* Task *
Since only the written part is wanted, repeat the records exactly and omit the pictures.

Information supplied: Begin

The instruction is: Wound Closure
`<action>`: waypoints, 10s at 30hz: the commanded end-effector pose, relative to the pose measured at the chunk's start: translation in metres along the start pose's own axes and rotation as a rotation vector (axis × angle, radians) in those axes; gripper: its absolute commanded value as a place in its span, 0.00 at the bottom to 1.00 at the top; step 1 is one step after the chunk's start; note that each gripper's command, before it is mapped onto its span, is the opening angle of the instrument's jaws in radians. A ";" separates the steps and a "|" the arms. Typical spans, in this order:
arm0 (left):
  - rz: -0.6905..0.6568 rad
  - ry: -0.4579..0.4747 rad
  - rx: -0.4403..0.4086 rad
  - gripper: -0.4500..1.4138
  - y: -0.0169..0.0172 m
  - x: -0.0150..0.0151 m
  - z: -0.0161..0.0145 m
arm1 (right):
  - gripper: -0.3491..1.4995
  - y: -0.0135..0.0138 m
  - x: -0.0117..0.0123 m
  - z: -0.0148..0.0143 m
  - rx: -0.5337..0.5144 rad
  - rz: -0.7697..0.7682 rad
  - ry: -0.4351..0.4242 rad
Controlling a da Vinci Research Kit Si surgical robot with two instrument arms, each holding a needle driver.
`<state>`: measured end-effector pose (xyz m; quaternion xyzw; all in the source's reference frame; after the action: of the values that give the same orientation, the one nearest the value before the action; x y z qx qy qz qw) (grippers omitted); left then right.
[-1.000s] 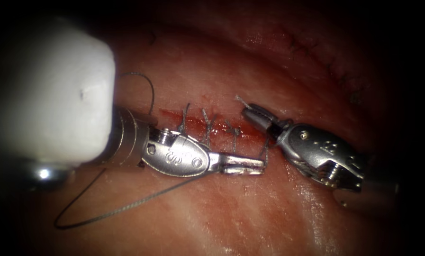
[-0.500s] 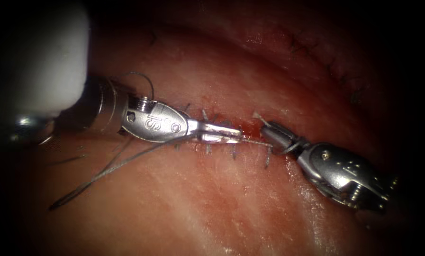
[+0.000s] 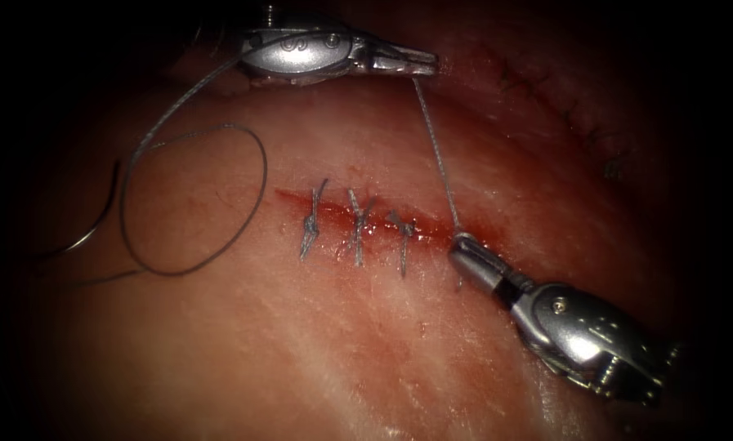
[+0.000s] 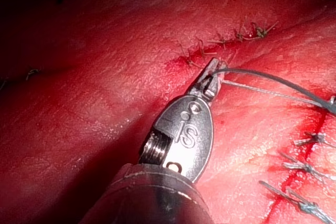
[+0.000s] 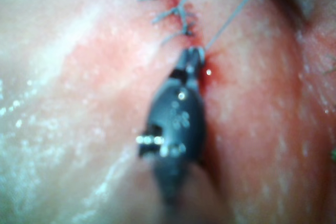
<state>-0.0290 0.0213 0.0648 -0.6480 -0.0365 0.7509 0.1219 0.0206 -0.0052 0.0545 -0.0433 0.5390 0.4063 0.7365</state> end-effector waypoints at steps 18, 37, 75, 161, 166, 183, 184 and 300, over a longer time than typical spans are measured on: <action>0.003 -0.008 0.024 0.00 -0.0058 -0.0038 0.0027 | 0.00 -0.0023 -0.0024 -0.0005 0.180 -0.382 0.084; 0.009 -0.015 0.043 0.00 -0.0074 -0.0043 0.0042 | 0.00 -0.0053 -0.0038 -0.0008 0.310 -0.507 0.088; 0.063 0.033 0.002 0.00 0.0008 0.0089 0.0031 | 0.90 -0.0002 0.0068 -0.0055 0.381 -0.060 -0.035; 0.118 0.095 -0.043 0.00 0.0051 0.0161 0.0017 | 0.75 0.0053 0.0032 0.0085 0.233 0.107 0.082; 0.110 0.082 -0.028 0.00 0.0037 0.0157 -0.0008 | 0.95 0.0054 0.0039 0.0072 0.240 0.114 0.102; 0.098 -0.061 0.155 0.00 -0.0053 0.0039 -0.0155 | 0.99 0.0107 0.0049 -0.0037 0.249 0.040 0.082; 0.093 -0.067 0.160 0.00 -0.0054 0.0032 -0.0159 | 0.99 0.0107 0.0048 -0.0038 0.244 0.039 0.081; 0.724 -0.900 0.149 0.65 0.0029 0.0032 -0.0127 | 0.91 -0.0052 0.0107 0.0073 0.267 -0.232 -0.140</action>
<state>-0.0166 0.0185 0.0586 -0.2211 0.2029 0.9456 -0.1259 0.0299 0.0012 0.0462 0.0197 0.5267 0.2442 0.8140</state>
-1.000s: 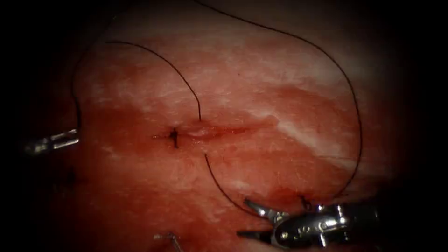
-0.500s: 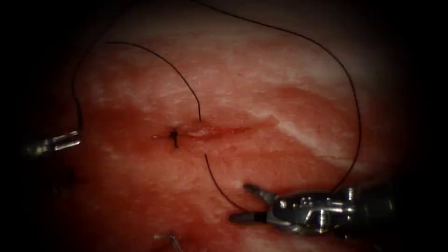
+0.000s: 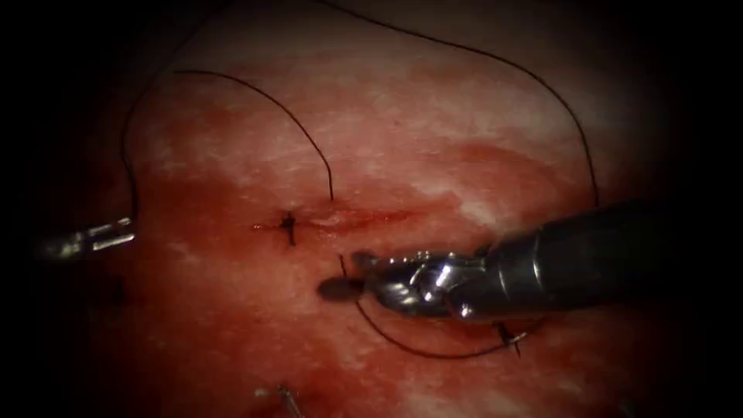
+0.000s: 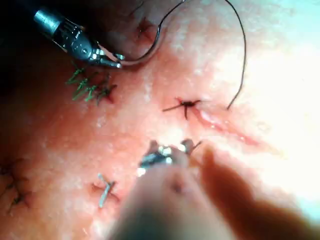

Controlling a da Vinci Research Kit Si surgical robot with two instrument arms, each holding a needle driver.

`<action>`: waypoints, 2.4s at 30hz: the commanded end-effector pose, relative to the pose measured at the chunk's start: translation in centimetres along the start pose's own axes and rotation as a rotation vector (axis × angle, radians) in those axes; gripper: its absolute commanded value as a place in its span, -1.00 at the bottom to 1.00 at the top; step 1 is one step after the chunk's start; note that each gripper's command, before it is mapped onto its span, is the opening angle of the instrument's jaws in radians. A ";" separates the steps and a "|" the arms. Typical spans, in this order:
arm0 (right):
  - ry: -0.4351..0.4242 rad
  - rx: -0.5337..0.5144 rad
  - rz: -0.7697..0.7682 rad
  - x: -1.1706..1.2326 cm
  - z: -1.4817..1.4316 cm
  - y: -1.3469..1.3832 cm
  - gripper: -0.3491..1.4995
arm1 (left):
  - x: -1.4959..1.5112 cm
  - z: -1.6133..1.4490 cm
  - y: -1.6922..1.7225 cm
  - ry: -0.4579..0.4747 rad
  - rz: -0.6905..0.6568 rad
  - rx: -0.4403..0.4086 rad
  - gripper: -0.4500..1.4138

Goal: Wound Closure

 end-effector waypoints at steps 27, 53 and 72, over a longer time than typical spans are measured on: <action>-0.119 -0.017 0.042 -0.50 0.19 0.00 -1.00 | -0.07 -0.01 0.06 -0.001 -0.002 -0.007 -1.00; -0.014 0.067 -0.088 -0.83 -0.52 -0.58 0.11 | -0.10 0.01 0.00 -0.001 -0.002 -0.012 -1.00; 0.542 0.106 -0.628 0.43 -0.91 0.09 0.82 | -0.53 0.92 -1.25 -0.125 -0.015 -0.038 -1.00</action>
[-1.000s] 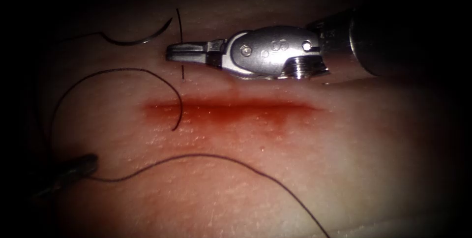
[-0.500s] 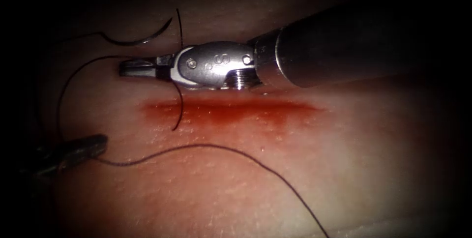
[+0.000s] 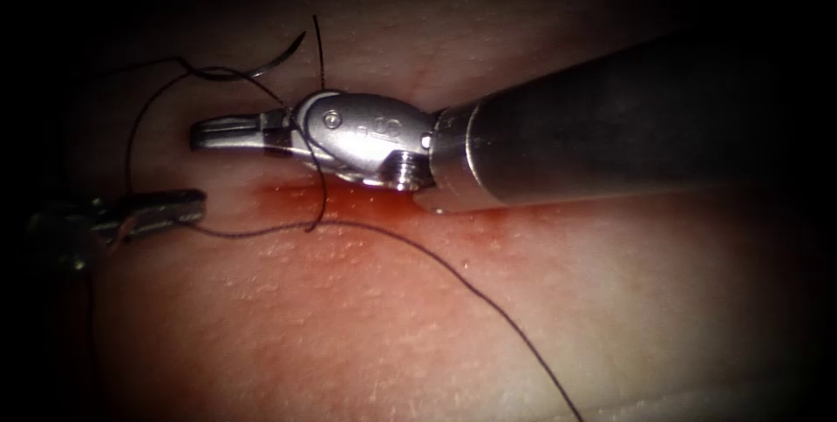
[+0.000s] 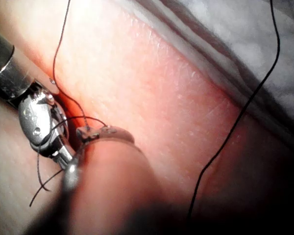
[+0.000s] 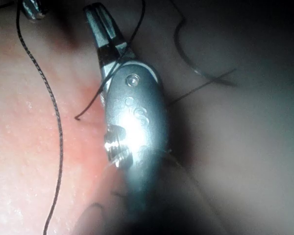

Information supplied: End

* Completed exercise *
The instruction is: Wound Closure
`<action>`: waypoints, 10s at 30hz: the commanded end-effector pose, relative to the pose measured at the chunk's start: translation in metres along the start pose's own axes and rotation as a rotation vector (axis × angle, radians) in those axes; gripper: its absolute commanded value as a place in its span, 0.00 at the bottom to 1.00 at the top; step 1 is one step after the chunk's start; note that each gripper's command, before it is mapped onto its span, is the opening angle of the instrument's jaws in radians. A ";" separates the steps and a "|" the arms. Typical spans, in this order:
arm0 (left):
  - rz: -0.6905..0.6568 rad
  - ry: -0.4579..0.4747 rad
  - rx: -0.4403..0.4086 rad
  - gripper: -0.4500..1.4138
  - y: -0.0169..0.0172 m
  - x: -0.0150..0.0151 m
  - z: -0.0161..0.0145 m
arm1 (right):
  - gripper: -0.3491..1.4995
  - y: -0.0135..0.0138 m
  - x: -0.0117..0.0123 m
  - z: -0.0148..0.0143 m
  - rx: -0.5337..0.5144 rad
  - rz: -0.7697..0.7682 rad
  - ry: -0.4351..0.4242 rad
Controlling a da Vinci Research Kit Si surgical robot with two instrument arms, each holding a needle driver.
`<state>`: measured end-effector pose (xyz m; quaternion xyzw; all in the source's reference frame; after the action: of the values that give the same orientation, the one nearest the value before the action; x y z qx qy qz qw) (grippers omitted); left then right.
[-1.000s] 
[-0.500s] 
[+0.000s] 
[+0.000s] 
[+0.000s] 
<state>-0.0290 0.0213 0.0648 -0.6480 -0.0365 0.7509 0.1219 0.0206 -0.0052 0.0545 -0.0433 0.5390 0.4063 0.7365</state> end-effector waypoints at steps 18, 37, 75, 161, 166, 183, 184 and 300, over a longer time than typical spans are measured on: <action>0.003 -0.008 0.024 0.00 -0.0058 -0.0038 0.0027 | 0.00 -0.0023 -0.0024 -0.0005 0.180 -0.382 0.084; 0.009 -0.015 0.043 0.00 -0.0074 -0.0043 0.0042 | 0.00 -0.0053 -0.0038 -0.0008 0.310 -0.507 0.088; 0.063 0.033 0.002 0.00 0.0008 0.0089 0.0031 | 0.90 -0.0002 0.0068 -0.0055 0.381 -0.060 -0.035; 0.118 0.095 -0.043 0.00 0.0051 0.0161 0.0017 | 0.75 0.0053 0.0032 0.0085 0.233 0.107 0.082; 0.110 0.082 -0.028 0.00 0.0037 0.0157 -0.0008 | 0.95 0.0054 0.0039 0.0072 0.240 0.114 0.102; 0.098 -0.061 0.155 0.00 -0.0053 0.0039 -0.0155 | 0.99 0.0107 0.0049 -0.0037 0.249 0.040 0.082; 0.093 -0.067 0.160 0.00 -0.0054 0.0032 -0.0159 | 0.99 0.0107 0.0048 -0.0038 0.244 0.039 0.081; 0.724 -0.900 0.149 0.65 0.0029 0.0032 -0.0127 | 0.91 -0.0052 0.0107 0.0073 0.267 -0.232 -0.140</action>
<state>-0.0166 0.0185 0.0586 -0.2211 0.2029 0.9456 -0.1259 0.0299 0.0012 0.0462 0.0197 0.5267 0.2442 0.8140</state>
-1.000s: 
-0.500s: 
+0.000s: 
+0.000s: 

Controlling a da Vinci Research Kit Si surgical robot with two instrument arms, each holding a needle driver.

`<action>`: waypoints, 2.4s at 30hz: the commanded end-effector pose, relative to the pose measured at the chunk's start: translation in centimetres along the start pose's own axes and rotation as a rotation vector (axis × angle, radians) in those axes; gripper: its absolute commanded value as a place in its span, -1.00 at the bottom to 1.00 at the top; step 1 is one step after the chunk's start; note that each gripper's command, before it is mapped onto its span, is the opening angle of the instrument's jaws in radians. A ";" separates the steps and a "|" the arms. Typical spans, in this order:
arm0 (right):
  - ry: -0.4351..0.4242 rad
  - rx: -0.5337..0.5144 rad
  - rz: -0.7697..0.7682 rad
  - x: -1.1706..1.2326 cm
  - z: -1.4817..1.4316 cm
  - y: -1.3469..1.3832 cm
  - gripper: -0.3491..1.4995
arm1 (left):
  - x: -1.4959..1.5112 cm
  - z: -1.6133..1.4490 cm
  - y: -1.6922..1.7225 cm
  - ry: -0.4579..0.4747 rad
  - rz: -0.6905..0.6568 rad
  - rx: -0.4403..0.4086 rad
  - gripper: -0.4500..1.4138

Goal: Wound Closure

 end-effector waypoints at steps 27, 53 and 72, over a longer time than typical spans are measured on: <action>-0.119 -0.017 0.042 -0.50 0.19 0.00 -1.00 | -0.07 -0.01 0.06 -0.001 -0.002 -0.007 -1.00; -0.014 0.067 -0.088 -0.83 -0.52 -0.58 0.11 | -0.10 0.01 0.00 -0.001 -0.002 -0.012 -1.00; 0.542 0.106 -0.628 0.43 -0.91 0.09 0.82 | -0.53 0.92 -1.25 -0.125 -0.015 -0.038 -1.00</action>
[-1.000s] 
[-0.500s] 
[+0.000s] 
[+0.000s] 
[+0.000s] 

With this, the answer is finished.